Needless to say, the slightest, most insignificant contact, like Nash’s hand brushing against mine, is soliciting many things I have no business thinking or feeling.

Like, what if I just stayed? In Obsidian Falls, at their house. What if I could convince them to keep me?

I’ve been more anxious than ever but I could get past that. Eventually, with more time and things to occupy me.. Because I’ve also been happy. Some of the things my mother talked about, the little things that seem insignificant but actually hold so much meaning, I’ve got to experience some of that over the last few weeks, and happy is the only word I can think of to describe how they’ve made me feel.

But those are the more innocent thoughts or feelings I’ve had lately.

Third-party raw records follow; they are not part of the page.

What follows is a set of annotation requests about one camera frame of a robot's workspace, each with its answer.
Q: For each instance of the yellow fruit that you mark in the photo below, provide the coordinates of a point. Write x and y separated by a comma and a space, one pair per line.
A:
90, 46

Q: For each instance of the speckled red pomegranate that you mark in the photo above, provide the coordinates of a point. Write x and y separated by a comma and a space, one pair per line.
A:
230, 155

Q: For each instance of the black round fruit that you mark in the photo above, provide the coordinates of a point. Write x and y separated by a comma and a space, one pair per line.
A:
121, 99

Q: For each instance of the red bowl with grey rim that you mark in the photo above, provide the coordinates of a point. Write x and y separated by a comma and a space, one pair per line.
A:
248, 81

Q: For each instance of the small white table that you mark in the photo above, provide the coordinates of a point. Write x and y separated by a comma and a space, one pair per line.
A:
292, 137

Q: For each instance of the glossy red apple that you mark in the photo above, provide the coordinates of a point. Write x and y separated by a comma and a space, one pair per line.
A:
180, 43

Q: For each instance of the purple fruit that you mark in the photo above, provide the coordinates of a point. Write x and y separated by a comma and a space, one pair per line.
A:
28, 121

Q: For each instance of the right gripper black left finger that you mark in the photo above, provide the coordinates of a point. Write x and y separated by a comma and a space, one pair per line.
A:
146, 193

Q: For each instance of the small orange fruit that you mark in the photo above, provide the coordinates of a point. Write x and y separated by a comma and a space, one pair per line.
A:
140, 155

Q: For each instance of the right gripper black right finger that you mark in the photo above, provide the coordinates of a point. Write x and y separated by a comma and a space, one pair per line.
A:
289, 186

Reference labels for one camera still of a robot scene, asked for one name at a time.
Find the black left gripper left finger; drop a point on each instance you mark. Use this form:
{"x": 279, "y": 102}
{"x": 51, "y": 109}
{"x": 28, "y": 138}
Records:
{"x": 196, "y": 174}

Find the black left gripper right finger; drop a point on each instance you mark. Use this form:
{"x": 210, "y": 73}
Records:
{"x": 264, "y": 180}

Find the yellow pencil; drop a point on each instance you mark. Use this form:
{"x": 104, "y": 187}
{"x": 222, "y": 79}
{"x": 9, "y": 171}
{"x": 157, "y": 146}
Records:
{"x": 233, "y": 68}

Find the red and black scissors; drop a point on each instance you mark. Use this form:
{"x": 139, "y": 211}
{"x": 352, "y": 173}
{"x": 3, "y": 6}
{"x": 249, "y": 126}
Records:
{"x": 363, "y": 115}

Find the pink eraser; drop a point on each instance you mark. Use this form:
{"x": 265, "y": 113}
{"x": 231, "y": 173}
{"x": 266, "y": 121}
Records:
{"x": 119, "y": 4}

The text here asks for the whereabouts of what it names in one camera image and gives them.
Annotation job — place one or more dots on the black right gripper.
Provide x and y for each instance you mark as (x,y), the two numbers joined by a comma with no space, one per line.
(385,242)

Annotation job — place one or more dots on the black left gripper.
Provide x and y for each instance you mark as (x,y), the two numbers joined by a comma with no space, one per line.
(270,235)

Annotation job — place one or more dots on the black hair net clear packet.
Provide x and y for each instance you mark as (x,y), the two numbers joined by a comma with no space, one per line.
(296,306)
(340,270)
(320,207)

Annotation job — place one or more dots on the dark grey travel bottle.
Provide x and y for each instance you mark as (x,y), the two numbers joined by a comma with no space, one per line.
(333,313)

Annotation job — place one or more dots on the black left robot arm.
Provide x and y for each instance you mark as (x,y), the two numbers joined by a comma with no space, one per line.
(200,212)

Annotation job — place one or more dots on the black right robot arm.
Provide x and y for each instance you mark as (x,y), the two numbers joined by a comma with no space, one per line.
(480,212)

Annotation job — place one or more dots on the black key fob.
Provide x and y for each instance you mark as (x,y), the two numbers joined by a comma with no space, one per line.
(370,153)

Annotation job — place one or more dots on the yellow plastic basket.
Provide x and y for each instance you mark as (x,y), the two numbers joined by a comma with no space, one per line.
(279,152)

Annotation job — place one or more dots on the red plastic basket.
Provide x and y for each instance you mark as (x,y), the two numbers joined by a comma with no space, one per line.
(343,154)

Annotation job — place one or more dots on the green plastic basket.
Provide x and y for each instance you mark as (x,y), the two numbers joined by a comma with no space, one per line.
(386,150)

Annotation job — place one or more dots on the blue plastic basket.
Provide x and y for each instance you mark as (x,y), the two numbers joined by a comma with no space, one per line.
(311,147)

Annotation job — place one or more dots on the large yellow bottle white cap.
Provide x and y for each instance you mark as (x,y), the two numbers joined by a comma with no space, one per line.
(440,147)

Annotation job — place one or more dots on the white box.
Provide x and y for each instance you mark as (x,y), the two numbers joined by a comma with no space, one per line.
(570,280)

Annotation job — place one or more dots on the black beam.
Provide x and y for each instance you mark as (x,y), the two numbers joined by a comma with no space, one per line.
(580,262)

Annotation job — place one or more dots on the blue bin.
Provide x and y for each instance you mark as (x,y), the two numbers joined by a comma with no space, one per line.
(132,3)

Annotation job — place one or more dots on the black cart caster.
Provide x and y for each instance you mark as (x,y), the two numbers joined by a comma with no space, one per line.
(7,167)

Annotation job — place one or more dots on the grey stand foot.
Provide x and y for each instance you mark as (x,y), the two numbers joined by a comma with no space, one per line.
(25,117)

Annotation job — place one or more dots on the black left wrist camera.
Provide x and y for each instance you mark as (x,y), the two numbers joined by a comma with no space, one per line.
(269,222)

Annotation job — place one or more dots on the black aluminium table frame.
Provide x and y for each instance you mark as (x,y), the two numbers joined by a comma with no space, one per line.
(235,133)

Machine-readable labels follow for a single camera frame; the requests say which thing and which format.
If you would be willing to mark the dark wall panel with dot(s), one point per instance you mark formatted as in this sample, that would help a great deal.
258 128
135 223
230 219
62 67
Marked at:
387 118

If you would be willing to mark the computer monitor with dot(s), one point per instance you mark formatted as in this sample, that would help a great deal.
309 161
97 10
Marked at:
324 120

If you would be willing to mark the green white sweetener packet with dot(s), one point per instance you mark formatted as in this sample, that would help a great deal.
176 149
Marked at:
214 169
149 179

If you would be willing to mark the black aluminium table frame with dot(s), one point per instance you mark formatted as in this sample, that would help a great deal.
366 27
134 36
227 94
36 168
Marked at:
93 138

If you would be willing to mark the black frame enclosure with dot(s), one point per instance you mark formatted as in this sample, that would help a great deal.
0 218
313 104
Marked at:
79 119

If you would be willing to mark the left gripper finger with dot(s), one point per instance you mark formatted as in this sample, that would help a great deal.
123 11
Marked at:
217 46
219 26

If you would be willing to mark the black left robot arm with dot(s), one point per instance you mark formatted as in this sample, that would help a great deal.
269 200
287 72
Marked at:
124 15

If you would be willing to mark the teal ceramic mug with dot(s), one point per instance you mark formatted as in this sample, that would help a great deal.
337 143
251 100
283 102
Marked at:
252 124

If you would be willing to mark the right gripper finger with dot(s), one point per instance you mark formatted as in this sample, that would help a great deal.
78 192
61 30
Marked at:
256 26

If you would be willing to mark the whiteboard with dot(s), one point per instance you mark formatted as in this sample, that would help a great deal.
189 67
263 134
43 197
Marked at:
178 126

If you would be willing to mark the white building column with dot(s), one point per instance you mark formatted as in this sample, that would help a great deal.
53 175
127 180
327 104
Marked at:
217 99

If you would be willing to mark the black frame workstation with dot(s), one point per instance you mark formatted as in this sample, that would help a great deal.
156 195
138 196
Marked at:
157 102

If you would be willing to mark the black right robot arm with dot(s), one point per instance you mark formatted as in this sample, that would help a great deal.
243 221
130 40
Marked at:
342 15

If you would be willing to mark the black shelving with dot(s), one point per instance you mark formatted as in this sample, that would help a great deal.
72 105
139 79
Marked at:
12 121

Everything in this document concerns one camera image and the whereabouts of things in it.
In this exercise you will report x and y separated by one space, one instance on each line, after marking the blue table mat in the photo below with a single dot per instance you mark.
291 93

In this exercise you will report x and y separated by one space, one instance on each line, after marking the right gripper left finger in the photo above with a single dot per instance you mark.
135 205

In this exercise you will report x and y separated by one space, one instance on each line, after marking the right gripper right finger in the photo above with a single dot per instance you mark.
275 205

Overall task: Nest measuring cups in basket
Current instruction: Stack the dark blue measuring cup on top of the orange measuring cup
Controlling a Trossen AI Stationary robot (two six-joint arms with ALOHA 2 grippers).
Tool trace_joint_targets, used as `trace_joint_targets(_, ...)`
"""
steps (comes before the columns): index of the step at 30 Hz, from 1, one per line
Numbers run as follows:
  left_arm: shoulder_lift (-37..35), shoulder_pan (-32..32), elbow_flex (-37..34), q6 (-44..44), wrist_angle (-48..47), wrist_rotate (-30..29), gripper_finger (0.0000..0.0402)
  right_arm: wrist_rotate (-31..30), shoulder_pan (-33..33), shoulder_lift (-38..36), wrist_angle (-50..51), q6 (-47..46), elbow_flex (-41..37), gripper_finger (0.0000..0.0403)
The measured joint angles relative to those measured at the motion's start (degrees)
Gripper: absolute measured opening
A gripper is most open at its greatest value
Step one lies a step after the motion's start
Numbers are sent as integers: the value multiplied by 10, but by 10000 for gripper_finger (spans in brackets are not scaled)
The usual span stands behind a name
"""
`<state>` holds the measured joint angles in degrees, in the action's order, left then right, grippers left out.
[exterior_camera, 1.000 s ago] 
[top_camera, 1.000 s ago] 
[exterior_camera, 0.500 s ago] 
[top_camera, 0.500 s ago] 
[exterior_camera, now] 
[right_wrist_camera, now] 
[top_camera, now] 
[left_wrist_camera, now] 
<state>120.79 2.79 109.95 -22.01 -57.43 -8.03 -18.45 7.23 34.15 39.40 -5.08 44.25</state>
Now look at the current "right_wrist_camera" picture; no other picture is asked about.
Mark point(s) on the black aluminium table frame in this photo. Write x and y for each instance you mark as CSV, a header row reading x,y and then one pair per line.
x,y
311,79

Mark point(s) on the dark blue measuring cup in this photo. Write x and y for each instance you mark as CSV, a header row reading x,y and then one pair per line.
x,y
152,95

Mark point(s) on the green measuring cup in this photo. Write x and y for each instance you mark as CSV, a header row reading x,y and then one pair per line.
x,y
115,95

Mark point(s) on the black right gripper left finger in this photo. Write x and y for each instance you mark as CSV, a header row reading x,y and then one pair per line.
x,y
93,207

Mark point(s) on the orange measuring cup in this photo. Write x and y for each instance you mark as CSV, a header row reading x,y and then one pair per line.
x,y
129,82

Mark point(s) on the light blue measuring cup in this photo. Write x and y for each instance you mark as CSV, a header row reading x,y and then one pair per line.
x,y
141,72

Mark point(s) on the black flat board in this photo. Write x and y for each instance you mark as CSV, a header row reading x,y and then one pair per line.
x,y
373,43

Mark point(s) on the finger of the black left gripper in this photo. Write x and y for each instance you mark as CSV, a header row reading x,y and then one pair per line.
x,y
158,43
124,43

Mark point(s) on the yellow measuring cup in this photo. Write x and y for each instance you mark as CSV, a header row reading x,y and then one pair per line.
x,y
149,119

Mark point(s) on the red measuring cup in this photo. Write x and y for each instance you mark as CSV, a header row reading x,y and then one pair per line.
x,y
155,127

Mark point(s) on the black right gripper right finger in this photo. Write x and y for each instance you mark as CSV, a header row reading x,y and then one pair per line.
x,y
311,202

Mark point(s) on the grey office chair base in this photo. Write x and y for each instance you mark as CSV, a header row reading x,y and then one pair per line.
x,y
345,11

The real problematic things are more along the lines of could they love me the way they love each other? Or wondering what it would be like to interact as freely as they do with each other. Leaning against them when we’re sitting in the bedroom, a hand on my thigh, an arm around my shoulders. I wonder what it would be like to genuinely hug one of them, to be held by them, and that leads my thoughts into the scarier part of foreign territory.

I’ve seen Clay and Nash kiss.

Nothing wild or unbridled, but I’ve seen it, and it makes me want that.

Foster, he kissed. There were a few alphas over the years who did, even one who had it worked into his contract, but it was never the way I’ve witnessed between Nash and Clayton.

They love each other.

That’s the difference.

Being in love and being allowed to express it freely and openly. It isn’t forced, it’s not something that has to happen or else they’ll be punished. They kiss simply because they’re in love, and I don’t know if I’ve ever wanted anything so badly before.

Love and affection.

I want those things, and not just from anyone, but from them.

Adding that to my growing fear of going into heat at any moment and, of course, it brought the conversation my mother had with me about sex racing to the front of my mind. I’m attracted to them, I’m drawn to them, and I’m starting to believe what my mom said because of them. The real world is nothing like the ranch. Not all alphas are bad, neither are all men. Relationships—love and sex—it can all be beautiful with the right people, and in the right scenarios.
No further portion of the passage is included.